##### Records supplied #####

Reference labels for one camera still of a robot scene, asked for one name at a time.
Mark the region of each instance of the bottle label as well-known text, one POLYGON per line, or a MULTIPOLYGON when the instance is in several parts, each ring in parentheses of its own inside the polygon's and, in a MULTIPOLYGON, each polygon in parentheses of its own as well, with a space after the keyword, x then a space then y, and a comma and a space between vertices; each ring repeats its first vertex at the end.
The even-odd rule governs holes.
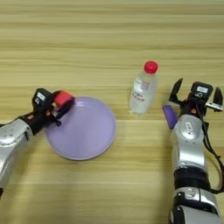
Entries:
POLYGON ((143 82, 136 84, 131 92, 129 107, 133 112, 145 113, 150 106, 152 97, 150 83, 143 82))

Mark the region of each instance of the plastic bottle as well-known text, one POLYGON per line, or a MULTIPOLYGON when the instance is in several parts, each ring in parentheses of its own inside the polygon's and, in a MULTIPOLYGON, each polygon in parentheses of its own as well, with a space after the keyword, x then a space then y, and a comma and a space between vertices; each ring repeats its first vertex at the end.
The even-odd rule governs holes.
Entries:
POLYGON ((144 70, 136 77, 129 98, 130 112, 143 114, 149 110, 157 90, 157 70, 158 64, 155 61, 147 61, 144 70))

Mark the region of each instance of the table surface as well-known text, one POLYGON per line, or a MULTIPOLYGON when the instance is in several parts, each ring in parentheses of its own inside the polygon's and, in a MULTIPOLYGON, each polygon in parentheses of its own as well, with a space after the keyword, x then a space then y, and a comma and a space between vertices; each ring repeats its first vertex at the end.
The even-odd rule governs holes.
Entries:
MULTIPOLYGON (((161 106, 183 77, 224 90, 223 0, 0 0, 0 117, 31 110, 36 88, 99 98, 117 120, 113 145, 74 162, 38 135, 15 164, 1 200, 4 224, 162 224, 172 206, 172 147, 161 106), (150 113, 128 110, 146 60, 158 61, 150 113)), ((209 135, 224 159, 223 113, 208 111, 209 135)), ((213 186, 218 173, 207 157, 213 186)), ((224 194, 217 197, 224 216, 224 194)))

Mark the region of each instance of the lavender plate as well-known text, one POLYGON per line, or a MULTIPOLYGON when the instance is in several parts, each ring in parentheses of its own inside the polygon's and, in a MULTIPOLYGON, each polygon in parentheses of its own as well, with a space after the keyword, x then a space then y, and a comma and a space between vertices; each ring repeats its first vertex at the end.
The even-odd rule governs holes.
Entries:
POLYGON ((115 116, 108 106, 95 98, 75 98, 74 106, 60 120, 61 126, 52 124, 45 132, 50 145, 64 158, 97 157, 115 138, 115 116))

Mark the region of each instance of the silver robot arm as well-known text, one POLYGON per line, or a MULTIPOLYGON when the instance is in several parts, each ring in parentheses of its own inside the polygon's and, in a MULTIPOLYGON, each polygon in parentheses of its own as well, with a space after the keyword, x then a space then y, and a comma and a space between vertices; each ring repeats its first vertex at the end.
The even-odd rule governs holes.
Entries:
POLYGON ((171 133, 172 169, 176 188, 170 216, 173 224, 222 223, 216 198, 209 191, 201 127, 199 118, 182 115, 171 133))
POLYGON ((30 126, 17 119, 0 128, 0 194, 6 187, 14 165, 14 156, 32 139, 30 126))
POLYGON ((0 197, 4 192, 11 171, 14 157, 45 126, 56 123, 74 105, 74 97, 64 91, 50 93, 38 88, 32 98, 33 111, 0 128, 0 197))
POLYGON ((169 223, 221 224, 221 213, 214 193, 224 192, 224 165, 210 144, 208 122, 204 122, 203 116, 206 115, 207 108, 223 111, 222 93, 216 88, 213 102, 208 102, 213 87, 194 82, 190 94, 180 101, 177 93, 182 80, 176 82, 169 99, 180 106, 179 119, 171 113, 171 106, 164 106, 164 114, 172 130, 172 170, 175 185, 169 223), (219 162, 222 172, 222 185, 219 190, 210 186, 204 145, 219 162))

#####

-- Exercise prompt --
All of the material should be written out again exactly, apart from the pictures.

-- Response below --
Reference labels for one camera still of a robot scene, asked for one name at a time.
Mark the region of each instance of the bottle label as well-known text, one POLYGON per line, or a MULTIPOLYGON when the instance is in several parts, each ring in parentheses of its own inside the polygon's and, in a MULTIPOLYGON, each polygon in parentheses of its own as well, with a space after the keyword, x then a space then y, and a comma and a space between vertices; each ring repeats its first vertex at the end.
The even-odd rule governs holes.
Entries:
POLYGON ((143 82, 136 84, 131 92, 129 107, 133 112, 145 113, 150 106, 152 97, 150 83, 143 82))

Mark the region of each instance of the plastic bottle as well-known text, one POLYGON per line, or a MULTIPOLYGON when the instance is in several parts, each ring in parentheses of its own inside the polygon's and, in a MULTIPOLYGON, each polygon in parentheses of its own as well, with a space after the keyword, x then a space then y, and a comma and a space between vertices; each ring repeats its first vertex at the end.
The even-odd rule governs holes.
Entries:
POLYGON ((144 70, 136 77, 129 98, 130 112, 143 114, 149 110, 157 90, 157 70, 158 64, 155 61, 147 61, 144 70))

Mark the region of each instance of the table surface as well-known text, one POLYGON per line, or a MULTIPOLYGON when the instance is in several parts, each ring in parentheses of its own inside the polygon's and, in a MULTIPOLYGON, each polygon in parentheses of its own as well, with a space after the keyword, x then a space then y, and a comma and a space between vertices; each ring repeats its first vertex at the end.
The even-odd rule governs holes.
Entries:
MULTIPOLYGON (((161 106, 183 77, 224 90, 223 0, 0 0, 0 117, 31 110, 36 88, 99 98, 117 120, 113 145, 74 162, 38 135, 15 164, 1 200, 4 224, 162 224, 172 206, 172 147, 161 106), (150 113, 128 110, 146 60, 158 61, 150 113)), ((209 135, 224 159, 223 113, 208 111, 209 135)), ((213 186, 218 173, 207 157, 213 186)), ((224 194, 217 197, 224 216, 224 194)))

Mark the region of each instance of the lavender plate as well-known text, one POLYGON per line, or a MULTIPOLYGON when the instance is in several parts, each ring in parentheses of its own inside the polygon's and, in a MULTIPOLYGON, each polygon in parentheses of its own as well, with a space after the keyword, x then a space then y, and a comma and a space between vertices; each ring repeats its first vertex at the end.
The even-odd rule governs holes.
Entries:
POLYGON ((115 116, 108 106, 95 98, 75 98, 74 106, 60 120, 61 126, 52 124, 45 132, 50 145, 64 158, 97 157, 115 138, 115 116))

Mark the region of each instance of the silver robot arm as well-known text, one POLYGON per line, or a MULTIPOLYGON when the instance is in several parts, each ring in parentheses of its own inside the polygon's and, in a MULTIPOLYGON, each polygon in parentheses of its own as well, with a space after the keyword, x then a space then y, and a comma and a space between vertices; each ring repeats its first vertex at the end.
The even-odd rule governs holes.
Entries:
POLYGON ((171 133, 172 169, 176 188, 170 216, 173 224, 222 223, 216 198, 209 191, 201 127, 199 118, 182 115, 171 133))
POLYGON ((30 126, 17 119, 0 128, 0 194, 6 187, 14 165, 14 156, 32 139, 30 126))
POLYGON ((0 197, 4 192, 11 171, 14 157, 45 126, 56 123, 74 105, 74 97, 64 91, 50 93, 38 88, 32 98, 33 111, 0 128, 0 197))
POLYGON ((169 223, 221 224, 221 213, 214 193, 224 192, 224 165, 210 144, 208 122, 204 122, 203 116, 206 115, 207 108, 223 111, 222 93, 216 88, 213 102, 208 102, 213 87, 194 82, 190 94, 180 101, 177 93, 182 80, 176 82, 169 99, 180 106, 179 119, 171 113, 171 106, 164 106, 164 114, 172 130, 172 170, 175 185, 169 223), (219 162, 222 172, 222 185, 219 190, 210 186, 204 145, 219 162))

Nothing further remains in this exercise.